Issue (i): Whether directors and subcommittee members of a dissolved company could be made personally liable for the plaintiff's claim.
Analysis: The proviso to section 247(5) of the Indian Companies Act, 1913 preserves only such liability of directors and members as already exists before dissolution. It does not create a new personal liability where none existed. The directors were not shown to have undertaken any personal obligation to pay the plaintiff, and the subcommittee members were only authorised to inquire into the accounts and report. Their positions as directors or subcommittee members did not, by themselves, make them liable for the company's debt.
Conclusion: The liability of the directors and subcommittee members could not be fastened personally on them; the decree against them was unsustainable and was set aside.
Issue (ii): Whether the suit was maintainable against the company after its name had been struck off the register and the company stood dissolved.
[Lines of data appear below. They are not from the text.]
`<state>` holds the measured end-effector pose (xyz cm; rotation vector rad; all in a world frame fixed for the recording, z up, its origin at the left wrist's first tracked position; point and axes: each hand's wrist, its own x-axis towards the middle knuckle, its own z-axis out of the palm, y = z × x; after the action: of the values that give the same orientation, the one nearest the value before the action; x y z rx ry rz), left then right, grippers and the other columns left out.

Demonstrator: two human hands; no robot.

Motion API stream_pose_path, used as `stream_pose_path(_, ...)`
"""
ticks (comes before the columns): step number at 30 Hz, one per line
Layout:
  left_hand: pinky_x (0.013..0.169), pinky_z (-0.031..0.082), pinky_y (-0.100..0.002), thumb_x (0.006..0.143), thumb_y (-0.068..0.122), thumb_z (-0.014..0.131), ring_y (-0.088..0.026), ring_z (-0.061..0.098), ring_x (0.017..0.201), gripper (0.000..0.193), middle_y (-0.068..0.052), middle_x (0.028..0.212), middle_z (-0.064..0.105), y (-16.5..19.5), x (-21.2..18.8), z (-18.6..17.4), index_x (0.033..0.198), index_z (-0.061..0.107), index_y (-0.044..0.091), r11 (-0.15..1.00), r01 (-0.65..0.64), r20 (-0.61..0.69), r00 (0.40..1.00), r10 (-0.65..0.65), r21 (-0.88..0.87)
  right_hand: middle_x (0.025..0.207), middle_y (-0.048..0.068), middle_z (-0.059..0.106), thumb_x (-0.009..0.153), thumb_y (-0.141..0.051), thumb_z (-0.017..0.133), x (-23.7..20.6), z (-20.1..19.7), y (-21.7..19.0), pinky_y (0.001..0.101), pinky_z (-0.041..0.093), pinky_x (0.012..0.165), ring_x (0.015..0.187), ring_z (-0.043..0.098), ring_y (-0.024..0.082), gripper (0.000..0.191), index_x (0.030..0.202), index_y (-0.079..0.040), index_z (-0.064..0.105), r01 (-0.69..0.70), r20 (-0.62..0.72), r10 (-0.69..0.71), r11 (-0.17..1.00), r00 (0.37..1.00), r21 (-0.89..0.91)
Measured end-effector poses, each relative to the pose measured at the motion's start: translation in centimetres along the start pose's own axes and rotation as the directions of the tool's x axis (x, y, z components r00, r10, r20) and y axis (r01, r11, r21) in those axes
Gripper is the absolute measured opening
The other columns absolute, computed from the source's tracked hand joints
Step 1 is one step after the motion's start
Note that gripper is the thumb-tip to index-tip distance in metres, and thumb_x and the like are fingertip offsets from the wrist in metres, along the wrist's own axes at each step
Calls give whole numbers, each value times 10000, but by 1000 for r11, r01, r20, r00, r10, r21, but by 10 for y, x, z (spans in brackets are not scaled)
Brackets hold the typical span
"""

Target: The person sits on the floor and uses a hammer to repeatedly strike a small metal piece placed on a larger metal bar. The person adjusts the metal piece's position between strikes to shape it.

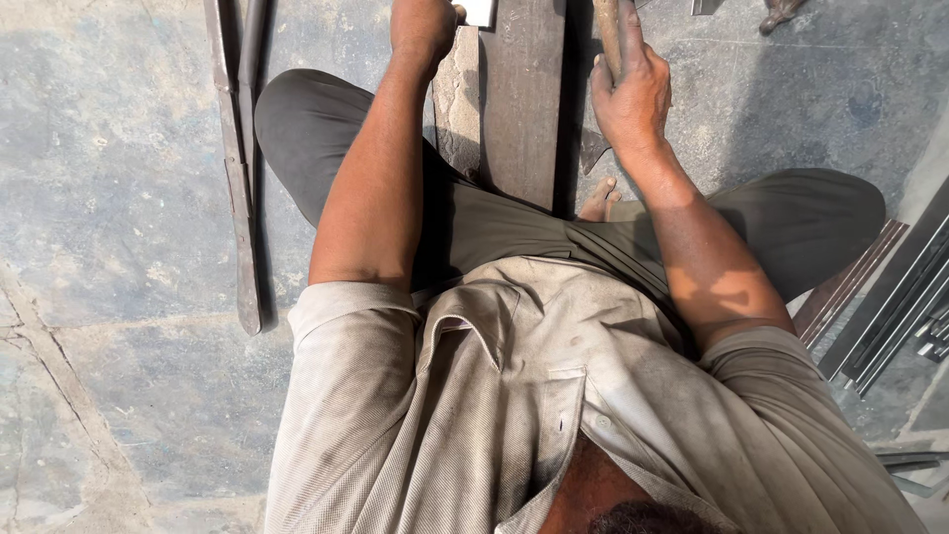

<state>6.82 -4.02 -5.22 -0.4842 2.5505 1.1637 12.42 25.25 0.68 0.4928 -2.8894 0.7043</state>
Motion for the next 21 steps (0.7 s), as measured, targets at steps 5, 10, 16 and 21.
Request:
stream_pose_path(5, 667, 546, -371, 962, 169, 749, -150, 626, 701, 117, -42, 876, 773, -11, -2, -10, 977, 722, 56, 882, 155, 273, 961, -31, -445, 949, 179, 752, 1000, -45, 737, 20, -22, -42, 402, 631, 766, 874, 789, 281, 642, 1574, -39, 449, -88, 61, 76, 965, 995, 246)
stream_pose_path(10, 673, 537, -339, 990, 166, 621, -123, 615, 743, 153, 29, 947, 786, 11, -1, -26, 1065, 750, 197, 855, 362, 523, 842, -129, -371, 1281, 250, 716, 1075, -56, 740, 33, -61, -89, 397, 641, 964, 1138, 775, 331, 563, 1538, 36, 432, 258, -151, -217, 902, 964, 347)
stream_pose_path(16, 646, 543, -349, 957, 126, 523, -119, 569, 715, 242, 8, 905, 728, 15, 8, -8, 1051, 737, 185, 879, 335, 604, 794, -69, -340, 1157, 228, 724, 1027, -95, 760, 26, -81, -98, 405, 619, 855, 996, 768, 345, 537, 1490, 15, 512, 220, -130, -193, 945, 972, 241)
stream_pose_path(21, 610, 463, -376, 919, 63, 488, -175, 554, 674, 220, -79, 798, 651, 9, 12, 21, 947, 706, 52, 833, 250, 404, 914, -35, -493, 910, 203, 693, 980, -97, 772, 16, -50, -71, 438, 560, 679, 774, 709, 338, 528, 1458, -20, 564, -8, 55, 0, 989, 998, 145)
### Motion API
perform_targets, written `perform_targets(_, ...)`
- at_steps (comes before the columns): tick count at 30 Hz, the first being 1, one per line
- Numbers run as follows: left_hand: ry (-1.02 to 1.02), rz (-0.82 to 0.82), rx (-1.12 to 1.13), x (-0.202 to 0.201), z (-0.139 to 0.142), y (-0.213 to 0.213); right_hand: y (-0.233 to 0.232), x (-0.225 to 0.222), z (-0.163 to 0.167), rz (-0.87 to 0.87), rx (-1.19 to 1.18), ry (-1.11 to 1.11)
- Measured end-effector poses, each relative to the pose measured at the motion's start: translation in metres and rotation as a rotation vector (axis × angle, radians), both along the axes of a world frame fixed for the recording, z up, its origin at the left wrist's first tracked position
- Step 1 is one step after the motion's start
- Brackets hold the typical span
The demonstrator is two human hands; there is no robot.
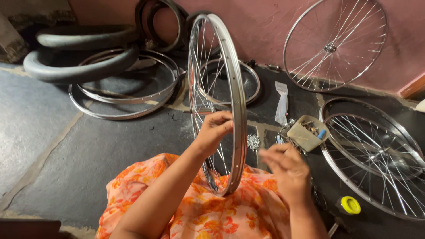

Analysis: Under section 247(5) of the Indian Companies Act, 1913, once the Registrar strikes off the company's name and the notice is published, the company stands dissolved. The statutory remedy for an aggrieved person is to seek restoration of the company to the register under section 247(6). The proviso to section 247(5) does not keep the dissolved company itself in existence for the purpose of an ordinary suit. Since the company had already been dissolved, the suit against it could not be maintained.
Conclusion: The suit against the company was not maintainable.
Final Conclusion: The appellate challenge succeeded, and the money decree was set aside in its entirety, with the suit dismissed against all defendants.
Ratio Decidendi: Dissolution of a company by striking its name off the register under section 247(5) of the Indian Companies Act, 1913 prevents an ordinary suit against it, and the saving proviso continues only pre-existing personal liability of directors or members, not liability newly fastened by reason of dissolution.